Restate word for word the line containing "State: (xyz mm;" and each line that follows it, through the last line below, and nothing else.

= Beginning of Section =

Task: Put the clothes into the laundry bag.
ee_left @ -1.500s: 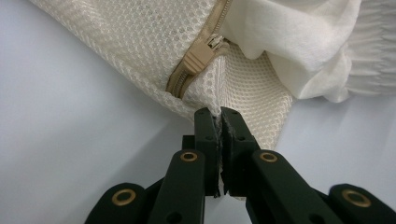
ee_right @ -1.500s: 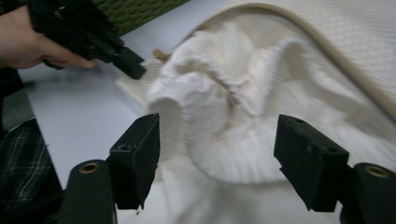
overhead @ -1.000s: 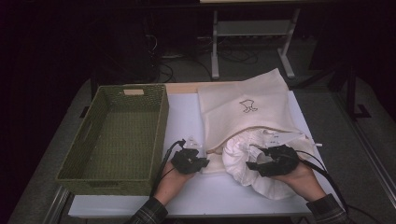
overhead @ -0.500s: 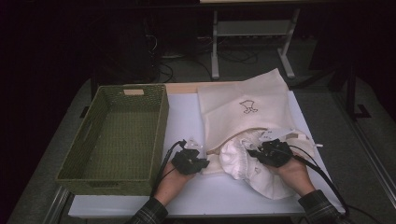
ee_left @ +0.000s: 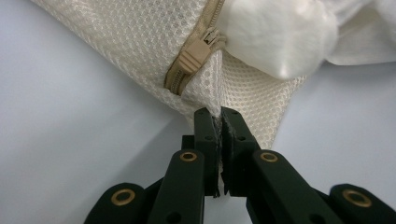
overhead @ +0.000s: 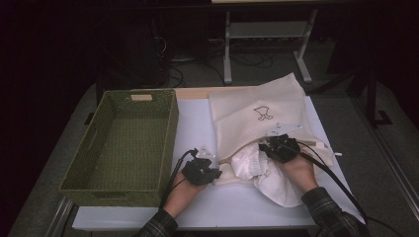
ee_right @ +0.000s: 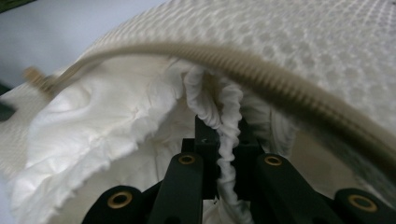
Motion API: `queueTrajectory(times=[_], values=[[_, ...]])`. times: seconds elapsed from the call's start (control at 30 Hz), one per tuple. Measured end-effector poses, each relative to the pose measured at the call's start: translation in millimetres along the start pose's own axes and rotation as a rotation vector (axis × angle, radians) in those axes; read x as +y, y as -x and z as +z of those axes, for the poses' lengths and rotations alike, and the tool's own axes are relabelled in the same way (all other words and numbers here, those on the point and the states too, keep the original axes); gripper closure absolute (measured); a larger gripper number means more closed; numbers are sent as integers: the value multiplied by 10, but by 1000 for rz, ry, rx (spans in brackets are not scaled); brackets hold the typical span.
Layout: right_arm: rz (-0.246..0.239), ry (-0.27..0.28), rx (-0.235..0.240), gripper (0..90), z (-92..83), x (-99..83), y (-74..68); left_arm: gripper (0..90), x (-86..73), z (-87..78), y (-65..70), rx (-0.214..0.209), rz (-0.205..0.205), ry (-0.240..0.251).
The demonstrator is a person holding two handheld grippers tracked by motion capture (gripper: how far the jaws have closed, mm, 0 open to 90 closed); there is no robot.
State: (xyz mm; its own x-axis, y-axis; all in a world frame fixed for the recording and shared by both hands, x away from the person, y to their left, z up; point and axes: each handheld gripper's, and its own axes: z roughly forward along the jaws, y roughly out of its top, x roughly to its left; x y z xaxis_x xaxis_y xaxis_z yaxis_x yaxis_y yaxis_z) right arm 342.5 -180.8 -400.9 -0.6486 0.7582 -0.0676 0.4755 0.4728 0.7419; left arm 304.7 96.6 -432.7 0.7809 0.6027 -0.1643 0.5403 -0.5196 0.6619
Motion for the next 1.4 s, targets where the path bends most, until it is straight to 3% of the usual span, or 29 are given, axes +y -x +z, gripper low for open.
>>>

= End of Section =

» Response area
State: (xyz mm; its own x-axis, y-axis; all in a world frame fixed for the recording and shared by both hands, x away from the person, y to their left, z up; point and axes: each handheld gripper's, and its own axes: z roughly forward along the jaws, y roughly out of its top, x roughly to its left; x y z xaxis_x xaxis_y xaxis_z yaxis_x yaxis_y yaxis_z) right arm 342.5 -180.8 -400.9 -0.6486 0.7582 -0.0676 0.4755 0.4728 0.7419; left arm 304.7 96.6 -432.7 0.7809 0.6027 -0.1643 0.5403 -0.5196 0.6619
Motion for the next 1.4 s, targets where the path bends most, until it is straight to 3% of the usual span, or 29 are given, axes +y -x +z, gripper low for open.
>>>

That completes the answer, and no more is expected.